PS: Tonight in Aleppo:
No nukes or war
Tomorrow’s P5 + 1 (that’s the U.S., Britain, France, Russia, China + Germany) talks in Istanbul with Iran promise to be the beginning of the end of the story of the Iranian nuclear program. Either these talks will open the door to negotiating a settlement over the next few months that definitively ends Iranian efforts to develop nuclear weapons, or we’ll be headed down a path that leads to an Israeli or American attack on Iran’s nuclear facilities, with unforeseeable consequences.
According to David Sanger and Steven Erlanger, the opening P5 gambit will ask for closing a recently completed underground enrichment facility at Fordo, no enrichment above 5% and shipment out of Iran of all uranium enriched to higher levels.
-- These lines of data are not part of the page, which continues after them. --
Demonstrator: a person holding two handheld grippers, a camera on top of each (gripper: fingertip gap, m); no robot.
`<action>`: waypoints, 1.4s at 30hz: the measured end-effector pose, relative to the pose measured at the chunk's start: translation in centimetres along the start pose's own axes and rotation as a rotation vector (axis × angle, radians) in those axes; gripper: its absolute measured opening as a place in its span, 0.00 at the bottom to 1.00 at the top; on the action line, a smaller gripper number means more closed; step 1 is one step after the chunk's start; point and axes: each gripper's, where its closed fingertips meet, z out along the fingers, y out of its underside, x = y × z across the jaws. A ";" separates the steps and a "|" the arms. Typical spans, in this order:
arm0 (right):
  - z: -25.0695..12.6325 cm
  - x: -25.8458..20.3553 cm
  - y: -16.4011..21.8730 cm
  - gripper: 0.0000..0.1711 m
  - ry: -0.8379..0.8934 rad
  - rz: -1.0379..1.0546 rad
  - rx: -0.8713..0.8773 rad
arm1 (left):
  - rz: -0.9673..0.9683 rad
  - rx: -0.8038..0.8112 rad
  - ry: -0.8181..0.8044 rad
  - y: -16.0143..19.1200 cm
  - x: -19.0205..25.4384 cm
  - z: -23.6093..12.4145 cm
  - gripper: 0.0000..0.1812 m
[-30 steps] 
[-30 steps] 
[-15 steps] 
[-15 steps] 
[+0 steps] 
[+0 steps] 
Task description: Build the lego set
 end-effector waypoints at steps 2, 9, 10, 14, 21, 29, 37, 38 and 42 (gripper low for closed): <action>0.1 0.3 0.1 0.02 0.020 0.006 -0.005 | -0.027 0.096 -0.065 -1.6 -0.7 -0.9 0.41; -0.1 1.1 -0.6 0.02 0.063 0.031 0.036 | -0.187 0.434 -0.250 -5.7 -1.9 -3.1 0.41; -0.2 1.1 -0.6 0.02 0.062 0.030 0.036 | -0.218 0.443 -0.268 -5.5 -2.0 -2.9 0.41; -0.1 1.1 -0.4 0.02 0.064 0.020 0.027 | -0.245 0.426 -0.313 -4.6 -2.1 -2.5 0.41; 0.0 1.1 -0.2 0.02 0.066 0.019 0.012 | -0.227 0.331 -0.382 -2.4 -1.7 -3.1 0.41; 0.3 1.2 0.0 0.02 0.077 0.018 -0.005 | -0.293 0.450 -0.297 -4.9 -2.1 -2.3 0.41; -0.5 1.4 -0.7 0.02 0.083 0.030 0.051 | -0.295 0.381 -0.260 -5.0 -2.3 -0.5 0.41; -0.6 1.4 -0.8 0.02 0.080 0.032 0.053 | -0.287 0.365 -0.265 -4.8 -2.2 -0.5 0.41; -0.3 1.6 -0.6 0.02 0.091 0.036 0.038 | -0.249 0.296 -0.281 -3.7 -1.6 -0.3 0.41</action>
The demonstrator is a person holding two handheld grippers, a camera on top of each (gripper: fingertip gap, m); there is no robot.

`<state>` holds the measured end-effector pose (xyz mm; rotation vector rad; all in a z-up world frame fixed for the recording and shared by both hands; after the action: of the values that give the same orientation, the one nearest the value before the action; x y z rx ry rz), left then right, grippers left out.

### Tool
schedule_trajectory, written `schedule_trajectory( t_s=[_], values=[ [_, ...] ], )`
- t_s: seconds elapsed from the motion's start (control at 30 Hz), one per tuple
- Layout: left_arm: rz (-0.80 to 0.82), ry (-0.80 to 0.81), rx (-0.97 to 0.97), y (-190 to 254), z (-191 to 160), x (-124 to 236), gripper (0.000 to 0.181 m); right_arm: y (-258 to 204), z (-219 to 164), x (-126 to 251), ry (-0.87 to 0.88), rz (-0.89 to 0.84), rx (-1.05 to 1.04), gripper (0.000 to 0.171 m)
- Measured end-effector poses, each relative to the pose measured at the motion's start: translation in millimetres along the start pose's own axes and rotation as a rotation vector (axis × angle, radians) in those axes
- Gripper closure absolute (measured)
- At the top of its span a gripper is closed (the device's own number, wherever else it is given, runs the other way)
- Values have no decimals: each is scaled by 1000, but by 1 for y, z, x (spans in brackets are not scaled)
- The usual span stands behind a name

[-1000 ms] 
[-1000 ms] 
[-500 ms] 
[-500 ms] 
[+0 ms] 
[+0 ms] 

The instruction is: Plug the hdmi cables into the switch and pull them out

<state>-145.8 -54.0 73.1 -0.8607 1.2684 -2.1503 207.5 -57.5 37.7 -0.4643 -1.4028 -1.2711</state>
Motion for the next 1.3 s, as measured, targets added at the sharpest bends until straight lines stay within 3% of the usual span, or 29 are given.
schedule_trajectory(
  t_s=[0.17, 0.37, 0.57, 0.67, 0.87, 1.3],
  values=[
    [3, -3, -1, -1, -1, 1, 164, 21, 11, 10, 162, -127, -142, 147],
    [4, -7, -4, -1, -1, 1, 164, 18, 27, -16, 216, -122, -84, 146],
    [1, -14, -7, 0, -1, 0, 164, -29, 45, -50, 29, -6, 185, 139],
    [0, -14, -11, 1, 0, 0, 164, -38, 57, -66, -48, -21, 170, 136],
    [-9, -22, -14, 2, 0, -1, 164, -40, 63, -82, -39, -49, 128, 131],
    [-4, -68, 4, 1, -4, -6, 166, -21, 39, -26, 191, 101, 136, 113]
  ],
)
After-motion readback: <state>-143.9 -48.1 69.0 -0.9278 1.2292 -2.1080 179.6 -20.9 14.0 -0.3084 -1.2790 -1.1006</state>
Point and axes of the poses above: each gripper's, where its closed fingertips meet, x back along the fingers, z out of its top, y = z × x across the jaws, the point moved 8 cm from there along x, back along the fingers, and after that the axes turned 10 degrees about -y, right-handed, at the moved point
That is not enough for my friends at the Washington Institute for Near East Affairs. Michael Singh argues:
Rather than maintaining a narrow focus on closure of the Fordo plant and suspension of Iran’s program of highly enriched uranium, the United States should insist that Iran suspend all of its uranium enrichment activities, take steps to address International Atomic Energy Agency concerns about its nuclear work, including coming clean about its weaponization research, and submit to intrusive monitoring and verification. Far from extreme, these points are what are required by U.N. Security Council Resolution 1929 and preceding resolutions, to which Britain, China, France, Russia, the United States and Germany (the P5+1) have previously agreed. The Obama administration should also insist that Iran roll back the work it has done since those resolutions passed — such as by transporting its enriched uranium stockpiles out of the country, dismantling the Fordo facility and stopping work on advanced centrifuges.
Singh’s colleague Simon Henderson argues that allowing any enrichment in Iran would leave the door open to nuclear weapons development.
These are more like the terms that could be imposed on a thoroughly submissive Iran than on the defiant and feisty one that actually exists. In Istanbul, several of the P5 are likely to be willing to accept significantly less. While Singh and others argue that Iran is on the ropes and facing a credible military threat from Israel if not the U.S., there is no reason to believe that Israel has the capacity to inflict any more than a temporary setback to the Iranian nuclear program. An American attack might be more consequential, but it would still have to be repeated every year or two ad inifinitum to prevent a redoubled nuclear effort in Iran from eventually succeeding.
The vital issue for the United States should be this: has Iran committed itself clearly and unequivocally not to develop nuclear weapons and to allow the kind of intrusive inspections that would allow the international community to ascertain the current state of its nuclear weapons-related efforts and verify compliance in the future? Iran is not going to give up enrichment entirely, and dismantling the Fordo plant is really unnecessary if it is subject to tight IAEA inspections. Even the 5% enrichment limit should be negotiable, provided Iran demonstrates that it needs more highly enriched material and the enrichment facilities are under inspected regularly.
We have every reason to expect Iran to compromise, but it is not wise to seek its surrender. Doing so will split the P5 and wreck the prospects for multilateral approval of military action, should Iran be unwilling to commit itself unequivocally and veriably not to develop nuclear weapons.